What to do: If a line in the data has the string "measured", please show it.

##### Recorded information #####

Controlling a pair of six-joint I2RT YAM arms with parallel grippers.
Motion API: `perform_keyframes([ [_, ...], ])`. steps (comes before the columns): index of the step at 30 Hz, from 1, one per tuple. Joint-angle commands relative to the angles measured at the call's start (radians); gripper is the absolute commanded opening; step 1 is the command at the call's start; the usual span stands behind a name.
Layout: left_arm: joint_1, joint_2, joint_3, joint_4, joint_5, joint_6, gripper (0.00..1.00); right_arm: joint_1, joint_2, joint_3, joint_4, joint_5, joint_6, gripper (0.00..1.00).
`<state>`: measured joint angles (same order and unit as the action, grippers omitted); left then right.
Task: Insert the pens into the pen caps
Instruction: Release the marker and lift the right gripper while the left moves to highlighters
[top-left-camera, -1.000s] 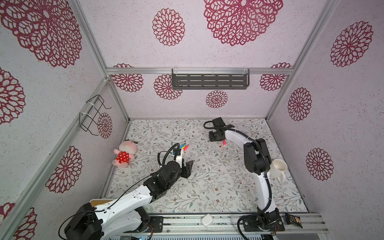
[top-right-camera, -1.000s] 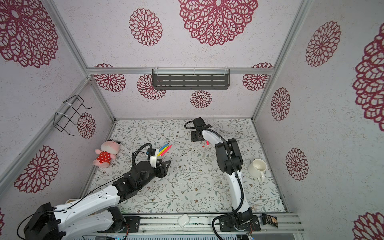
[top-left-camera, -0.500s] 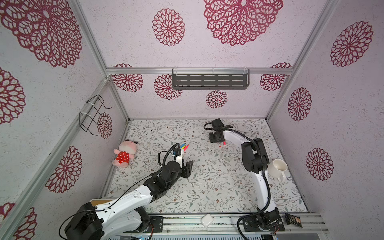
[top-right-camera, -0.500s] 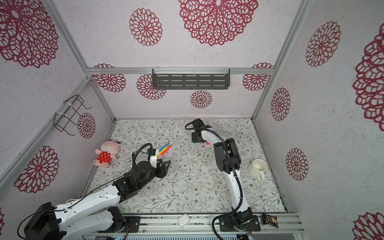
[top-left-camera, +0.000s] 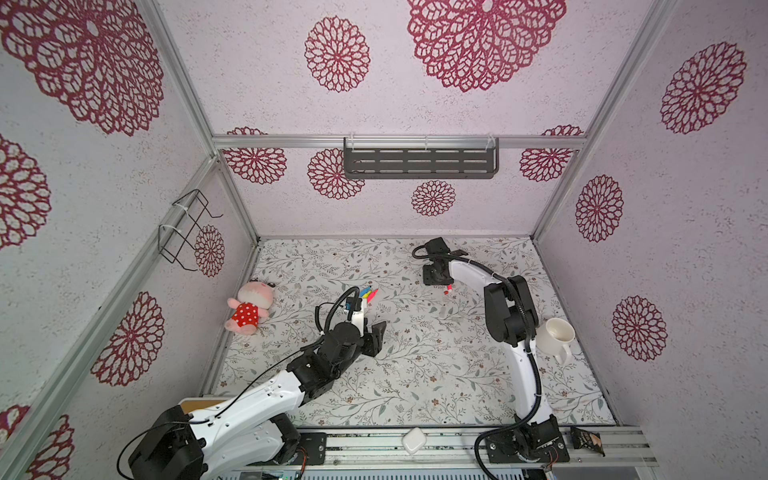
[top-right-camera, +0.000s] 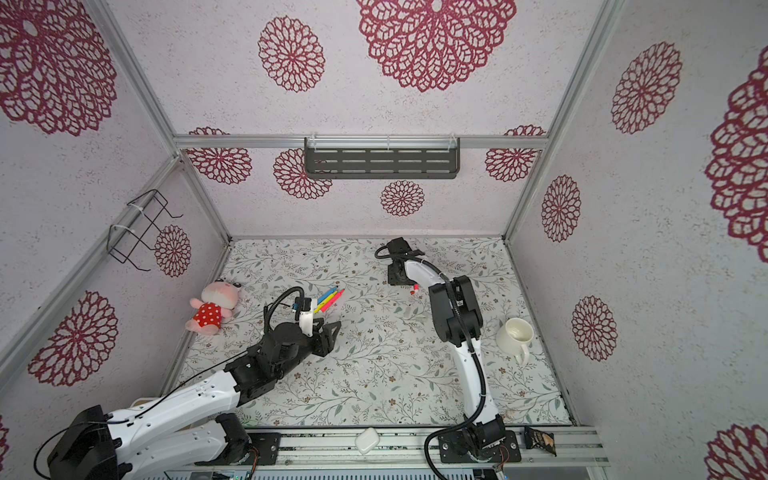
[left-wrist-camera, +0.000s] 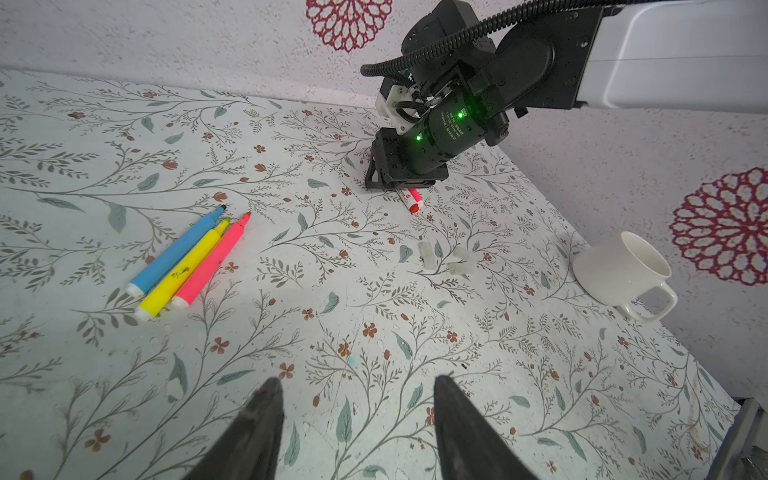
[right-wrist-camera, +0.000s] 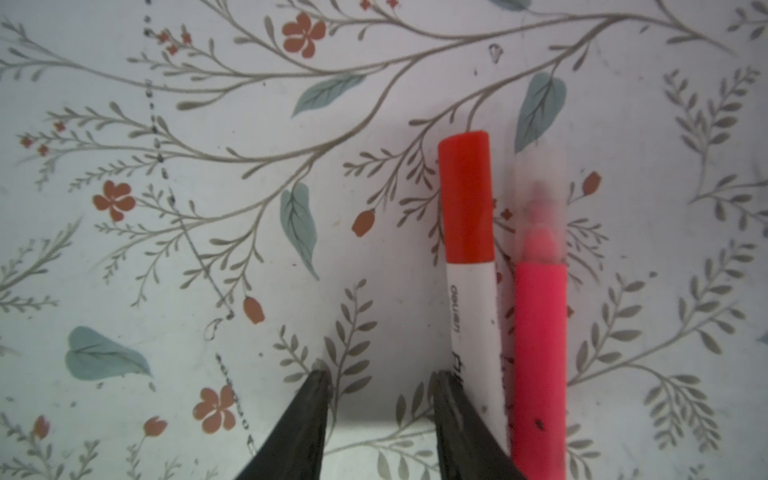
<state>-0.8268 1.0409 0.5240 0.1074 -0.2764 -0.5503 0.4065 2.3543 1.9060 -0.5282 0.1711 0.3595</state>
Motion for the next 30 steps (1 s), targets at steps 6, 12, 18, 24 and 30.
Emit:
perform_keyframes([
  [6,-0.002,-0.025,-0.009,-0.011,-0.022,0.005,0.60,-0.004,-0.139,-0.039,0.028,0.040,0.029,0.46],
  [12,0.016,-0.013,0.014,-0.032,-0.018,0.010,0.63,0.006,-0.346,-0.216,0.160,-0.030,0.019,0.47],
  [18,0.128,0.084,0.111,-0.149,0.087,-0.003,0.63,0.008,-0.640,-0.488,0.306,-0.105,-0.015,0.50],
  [24,0.245,0.287,0.266,-0.289,0.175,0.022,0.62,0.008,-0.912,-0.811,0.440,-0.181,0.011,0.52],
  [30,0.319,0.508,0.420,-0.345,0.254,0.075,0.60,0.009,-1.149,-1.065,0.536,-0.234,0.028,0.56],
])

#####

Final answer:
Motion API: `perform_keyframes([ [_, ...], ])`. steps (comes before the columns): index of the step at 30 Hz, from 1, one per tuple. Joint-angle commands relative to the angles measured at the call's start (radians); gripper is the absolute commanded opening; step 1 is the command at the call's start; the usual span stands behind a name.
`<state>`: measured joint angles (same order and unit as the action, grippers omitted); left then right.

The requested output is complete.